===== Entries provided
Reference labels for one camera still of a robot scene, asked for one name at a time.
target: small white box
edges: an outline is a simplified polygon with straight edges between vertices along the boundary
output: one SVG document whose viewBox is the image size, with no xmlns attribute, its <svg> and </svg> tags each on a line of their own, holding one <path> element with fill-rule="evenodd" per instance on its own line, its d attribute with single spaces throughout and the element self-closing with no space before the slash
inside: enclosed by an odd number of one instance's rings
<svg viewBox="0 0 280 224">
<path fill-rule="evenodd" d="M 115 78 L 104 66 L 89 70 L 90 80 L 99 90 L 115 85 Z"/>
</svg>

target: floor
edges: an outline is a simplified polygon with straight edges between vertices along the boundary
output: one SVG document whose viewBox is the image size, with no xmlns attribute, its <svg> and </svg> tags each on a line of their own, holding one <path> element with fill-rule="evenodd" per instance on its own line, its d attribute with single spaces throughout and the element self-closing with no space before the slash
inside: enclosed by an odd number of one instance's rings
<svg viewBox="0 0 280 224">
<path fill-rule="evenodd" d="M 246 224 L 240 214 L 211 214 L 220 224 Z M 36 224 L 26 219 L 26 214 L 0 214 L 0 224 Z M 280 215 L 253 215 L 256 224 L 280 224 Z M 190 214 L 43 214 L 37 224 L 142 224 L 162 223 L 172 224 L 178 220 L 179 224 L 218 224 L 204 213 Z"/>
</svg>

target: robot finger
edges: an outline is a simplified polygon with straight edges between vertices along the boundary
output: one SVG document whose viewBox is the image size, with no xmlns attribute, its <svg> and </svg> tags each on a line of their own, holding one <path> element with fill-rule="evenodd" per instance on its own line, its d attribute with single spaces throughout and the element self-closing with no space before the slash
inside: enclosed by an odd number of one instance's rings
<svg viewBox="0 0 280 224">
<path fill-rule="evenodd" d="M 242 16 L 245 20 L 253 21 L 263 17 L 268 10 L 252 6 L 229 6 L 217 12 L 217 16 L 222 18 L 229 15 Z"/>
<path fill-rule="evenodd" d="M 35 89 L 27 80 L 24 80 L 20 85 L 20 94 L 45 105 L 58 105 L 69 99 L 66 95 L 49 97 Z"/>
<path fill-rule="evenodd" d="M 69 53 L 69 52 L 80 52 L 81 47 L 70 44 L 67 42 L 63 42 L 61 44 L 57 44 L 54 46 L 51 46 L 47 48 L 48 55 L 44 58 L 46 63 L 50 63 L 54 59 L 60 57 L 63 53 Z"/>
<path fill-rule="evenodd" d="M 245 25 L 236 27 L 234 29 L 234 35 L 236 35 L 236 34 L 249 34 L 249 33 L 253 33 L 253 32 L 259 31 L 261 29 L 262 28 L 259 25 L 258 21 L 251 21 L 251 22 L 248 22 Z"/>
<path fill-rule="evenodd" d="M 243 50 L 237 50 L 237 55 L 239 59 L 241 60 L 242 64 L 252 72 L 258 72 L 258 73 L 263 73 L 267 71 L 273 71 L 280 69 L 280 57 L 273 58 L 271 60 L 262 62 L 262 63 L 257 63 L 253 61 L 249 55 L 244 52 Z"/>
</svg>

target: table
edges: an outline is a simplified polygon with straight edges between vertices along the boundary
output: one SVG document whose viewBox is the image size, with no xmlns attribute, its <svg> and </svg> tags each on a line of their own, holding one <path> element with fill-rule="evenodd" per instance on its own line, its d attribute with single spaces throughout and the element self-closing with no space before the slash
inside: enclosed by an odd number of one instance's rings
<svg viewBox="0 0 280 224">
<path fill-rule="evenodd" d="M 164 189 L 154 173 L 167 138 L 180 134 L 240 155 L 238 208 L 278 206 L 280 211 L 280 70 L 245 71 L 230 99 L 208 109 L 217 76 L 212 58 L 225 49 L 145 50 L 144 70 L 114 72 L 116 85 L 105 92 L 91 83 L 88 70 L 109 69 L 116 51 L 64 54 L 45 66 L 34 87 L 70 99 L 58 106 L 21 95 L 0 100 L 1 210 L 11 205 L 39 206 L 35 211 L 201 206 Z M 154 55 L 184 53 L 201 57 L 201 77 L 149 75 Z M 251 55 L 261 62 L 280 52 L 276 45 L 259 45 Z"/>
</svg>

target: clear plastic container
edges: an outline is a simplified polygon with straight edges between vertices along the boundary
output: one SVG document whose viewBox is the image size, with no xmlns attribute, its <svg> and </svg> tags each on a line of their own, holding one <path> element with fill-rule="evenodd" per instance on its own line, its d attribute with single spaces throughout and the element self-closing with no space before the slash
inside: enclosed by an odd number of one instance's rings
==========
**Exercise goal**
In full and without alteration, reproduce the records above.

**Solution to the exercise**
Reference labels for one camera still of a robot scene, asked for one name at a time.
target: small white box
edges: an outline is a simplified polygon with straight edges between vertices along the boundary
output: one SVG document whose viewBox is the image size, with no xmlns attribute, its <svg> and </svg> tags each on a line of their own, holding one <path> element with fill-rule="evenodd" per instance on its own line, its d attribute with single spaces throughout and the element self-closing with no space before the slash
inside: enclosed by an odd number of one instance's rings
<svg viewBox="0 0 280 224">
<path fill-rule="evenodd" d="M 115 78 L 104 66 L 89 70 L 90 80 L 99 90 L 115 85 Z"/>
</svg>

target: floor
edges: an outline is a simplified polygon with straight edges between vertices along the boundary
output: one SVG document whose viewBox is the image size, with no xmlns attribute, its <svg> and </svg> tags each on a line of their own, holding one <path> element with fill-rule="evenodd" per instance on its own line, its d attribute with single spaces throughout and the element self-closing with no space before the slash
inside: enclosed by an odd number of one instance's rings
<svg viewBox="0 0 280 224">
<path fill-rule="evenodd" d="M 246 224 L 240 214 L 211 214 L 220 224 Z M 36 224 L 26 219 L 26 214 L 0 214 L 0 224 Z M 280 215 L 253 215 L 256 224 L 280 224 Z M 190 214 L 43 214 L 37 224 L 142 224 L 162 223 L 172 224 L 178 220 L 179 224 L 218 224 L 204 213 Z"/>
</svg>

target: robot finger
edges: an outline is a simplified polygon with straight edges between vertices along the boundary
output: one SVG document whose viewBox is the image size, with no xmlns attribute, its <svg> and </svg> tags each on a line of their own, holding one <path> element with fill-rule="evenodd" per instance on its own line, its d attribute with single spaces throughout and the element self-closing with no space before the slash
inside: enclosed by an odd number of one instance's rings
<svg viewBox="0 0 280 224">
<path fill-rule="evenodd" d="M 242 16 L 245 20 L 253 21 L 263 17 L 268 10 L 252 6 L 229 6 L 217 12 L 217 16 L 222 18 L 229 15 Z"/>
<path fill-rule="evenodd" d="M 35 89 L 27 80 L 24 80 L 20 85 L 20 94 L 45 105 L 58 105 L 69 99 L 66 95 L 49 97 Z"/>
<path fill-rule="evenodd" d="M 69 53 L 69 52 L 80 52 L 81 47 L 70 44 L 67 42 L 63 42 L 61 44 L 57 44 L 54 46 L 51 46 L 47 48 L 48 55 L 44 58 L 46 63 L 50 63 L 54 59 L 60 57 L 63 53 Z"/>
<path fill-rule="evenodd" d="M 245 25 L 236 27 L 234 29 L 234 35 L 236 35 L 236 34 L 249 34 L 249 33 L 253 33 L 253 32 L 259 31 L 261 29 L 262 28 L 259 25 L 258 21 L 251 21 L 251 22 L 248 22 Z"/>
<path fill-rule="evenodd" d="M 243 50 L 237 50 L 237 55 L 239 59 L 241 60 L 242 64 L 252 72 L 258 72 L 258 73 L 263 73 L 267 71 L 273 71 L 280 69 L 280 57 L 273 58 L 271 60 L 262 62 L 262 63 L 257 63 L 253 61 L 249 55 L 244 52 Z"/>
</svg>

target: table
edges: an outline is a simplified polygon with straight edges between vertices along the boundary
output: one SVG document whose viewBox is the image size, with no xmlns attribute, its <svg> and </svg> tags each on a line of their own, holding one <path> element with fill-rule="evenodd" per instance on its own line, its d attribute with single spaces throughout and the element self-closing with no space before the slash
inside: enclosed by an odd number of one instance's rings
<svg viewBox="0 0 280 224">
<path fill-rule="evenodd" d="M 164 189 L 154 173 L 167 138 L 180 134 L 240 155 L 238 208 L 278 206 L 280 211 L 280 70 L 245 71 L 230 99 L 208 109 L 217 76 L 212 58 L 225 49 L 145 50 L 144 70 L 114 72 L 116 85 L 105 92 L 91 83 L 88 70 L 109 69 L 116 51 L 64 54 L 45 66 L 34 87 L 70 99 L 58 106 L 21 95 L 0 100 L 1 210 L 11 205 L 39 206 L 35 211 L 201 206 Z M 154 55 L 184 53 L 201 57 L 201 77 L 149 75 Z M 251 55 L 261 62 L 280 52 L 276 45 L 259 45 Z"/>
</svg>

target: clear plastic container
edges: an outline is a simplified polygon with straight edges between vertices along the boundary
output: one SVG document whose viewBox is the image size, with no xmlns attribute, its <svg> and </svg> tags each on a line of their own, holding one <path> element with fill-rule="evenodd" per instance on its own line, its d attribute with single spaces throughout and the element self-closing with no space before the slash
inside: enclosed by an odd number of one instance's rings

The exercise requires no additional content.